Emergency operators shift duties in Macon-Bibb merger

lfabian@macon.comDecember 31, 2013 


Macon police Lt. Andra Grinstead, left, works with Brandy Moody at the 911 Center on Tuesday.

BEAU CABELL — bcabell@macon.com Buy Photo

The new Macon-Bibb County government will be up and running six hours before the full consolidation of emergency radio operations.

The midnight shifts of the sheriff’s office and police department will end before the new division begins.

“At 6 a.m. (Wednesday), everyone will be blended in and will dispatch on new channels,” said Bibb County Sheriff David Davis.

In recent years, police and fire calls have been dispatched from the city’s 911 center on First Street. Sheriff’s calls went out through radio operators at the Bibb Law Enforcement Center.

As of 3 p.m. Monday, the city began countywide dispatching, Davis said.

Bibb deputies have been working alongside city operators to ease the transition, he said.

Tuesday afternoon in the 911 Center, Bibb Radio Supervisor Lt. Carolyn Love sat next to a Macon operator to help familiarize her with county streets.

“Just a few rough edges, like anything else you start, but we’ll make it work,” Love said.

Dispatchers are having to learn the zones for Bibb County wrecker services that are called by territory to clear streets of damaged vehicles.

While both departments handle similar calls, the coding is different.

Some of the computer coding was tweaked in the transition, but the majority of the radio traffic will shift to county signals.

For example, city operators called an accident a Signal 2, while deputies know it as a 10-50.

“Dispatch folks over at the 911 Center have done a great job learning the codes,” Davis said.

That small change is not so simple when you have been dispatching calls a certain way for several years. (Think about how many times people will write 2013 as the date in the next few weeks.)

Trina Moore, a shift supervisor for the 911 Center, has dispatched Macon police for 29 years.

“I think with time we’ll all adjust to it, but I have confidence in everybody,” Moore said. “We’ll do it as a team.”

Davis expects to hear a mix of signals in the coming weeks, but officers from both departments are familiar enough with the other’s codes to prevent any significant communication barriers.

In major catastrophes, the National Incident Management System encourages operators to use plain language anyway, so communications between agencies are more easily understood.

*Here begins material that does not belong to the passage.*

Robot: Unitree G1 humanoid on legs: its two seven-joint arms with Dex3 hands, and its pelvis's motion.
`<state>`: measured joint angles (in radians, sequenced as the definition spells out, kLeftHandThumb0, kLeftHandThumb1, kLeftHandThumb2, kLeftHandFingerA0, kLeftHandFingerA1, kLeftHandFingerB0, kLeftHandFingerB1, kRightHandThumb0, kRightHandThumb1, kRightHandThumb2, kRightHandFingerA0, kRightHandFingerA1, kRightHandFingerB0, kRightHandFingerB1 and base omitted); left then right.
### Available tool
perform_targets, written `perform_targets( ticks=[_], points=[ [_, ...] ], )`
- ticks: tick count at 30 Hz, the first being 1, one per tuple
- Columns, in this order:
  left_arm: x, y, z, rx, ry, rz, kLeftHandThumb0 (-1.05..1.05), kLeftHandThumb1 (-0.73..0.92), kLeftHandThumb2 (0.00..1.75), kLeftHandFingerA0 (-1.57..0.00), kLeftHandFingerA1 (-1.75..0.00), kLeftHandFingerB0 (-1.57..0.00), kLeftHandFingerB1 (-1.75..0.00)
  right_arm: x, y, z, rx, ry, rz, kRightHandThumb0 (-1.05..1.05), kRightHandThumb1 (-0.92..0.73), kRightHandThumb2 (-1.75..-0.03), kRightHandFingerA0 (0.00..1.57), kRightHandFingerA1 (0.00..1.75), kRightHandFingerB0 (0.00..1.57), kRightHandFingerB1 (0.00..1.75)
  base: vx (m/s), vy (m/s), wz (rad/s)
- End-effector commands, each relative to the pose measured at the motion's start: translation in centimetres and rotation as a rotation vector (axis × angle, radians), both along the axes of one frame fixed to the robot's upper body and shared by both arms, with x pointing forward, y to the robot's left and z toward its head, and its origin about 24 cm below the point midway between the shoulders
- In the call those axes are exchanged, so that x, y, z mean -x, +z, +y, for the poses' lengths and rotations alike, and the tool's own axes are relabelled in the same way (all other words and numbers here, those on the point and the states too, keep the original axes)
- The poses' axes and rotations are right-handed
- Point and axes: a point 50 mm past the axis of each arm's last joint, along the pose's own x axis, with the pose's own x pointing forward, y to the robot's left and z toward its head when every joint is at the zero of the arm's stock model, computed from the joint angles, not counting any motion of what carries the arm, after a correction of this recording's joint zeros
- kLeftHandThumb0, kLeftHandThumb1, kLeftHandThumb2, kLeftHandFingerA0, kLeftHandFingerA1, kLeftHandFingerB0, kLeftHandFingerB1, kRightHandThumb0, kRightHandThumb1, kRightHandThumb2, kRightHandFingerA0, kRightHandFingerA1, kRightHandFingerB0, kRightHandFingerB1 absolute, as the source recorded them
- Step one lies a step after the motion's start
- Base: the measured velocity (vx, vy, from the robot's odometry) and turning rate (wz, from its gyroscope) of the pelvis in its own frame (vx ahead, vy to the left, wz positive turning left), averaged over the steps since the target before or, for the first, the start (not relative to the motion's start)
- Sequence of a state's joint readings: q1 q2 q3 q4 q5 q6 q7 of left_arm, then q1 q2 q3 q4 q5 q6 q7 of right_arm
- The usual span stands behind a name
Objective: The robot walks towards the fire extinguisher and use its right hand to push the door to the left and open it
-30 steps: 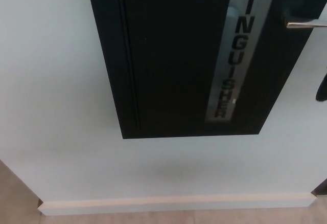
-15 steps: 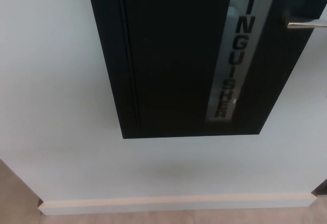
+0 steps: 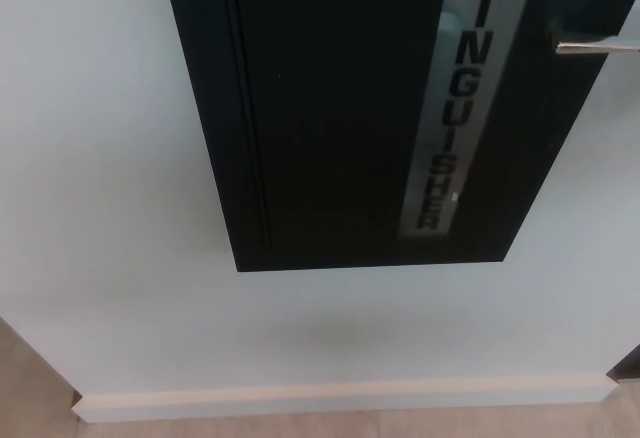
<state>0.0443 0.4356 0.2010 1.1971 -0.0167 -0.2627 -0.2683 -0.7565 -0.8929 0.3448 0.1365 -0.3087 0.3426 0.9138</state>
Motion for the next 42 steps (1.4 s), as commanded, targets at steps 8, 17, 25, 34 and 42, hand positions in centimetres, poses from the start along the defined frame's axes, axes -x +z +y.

In advance of the Jan. 1 merger, Bibb County code sheets were distributed to all the dispatcher work stations in case operators need a translation, said Macon police Lt. Andra Grinstead, supervisor of the Macon 911 Center, who is helping oversee the merger.

“We’re going to use both, and whatever shakes out, shakes out,” said Grinstead, who just began her 32nd year with Macon police.

Early Wednesday, she’ll take off her midnight blue uniform for the last time and replace her badge with a deputy’s star.

“It’s kinda sad,” she said. “At some point we’ll merge what’s best. Not one set of rules, but a combination of what works best.”

Although Grinstead’s new responsibilities are not yet clear, the dispatchers’ work has been divided.

As of Wednesday morning, former Bibb radio operators will no longer be taking and dispatching calls. They will be in charge of inputting data into the Georgia Crime Information Center, or GCIC.

Every time an item is stolen, it has to be entered into the computer.

GCIC also requires officers to file updates if an item has been recovered.

“That will keep our folks pretty busy,” Davis said. “It’s going to be enough work for our radio officers.”

The plan calls for the 911 Center to come out from under the Bibb County Sheriff’s Office and become a separate civilian entity of the consolidated government.

Changes made on paper in recent months will now be put to the test.

“We’ve been working very hard making sure everyone is in place,” Davis said.

“Here at crunch time, it’s coming together.”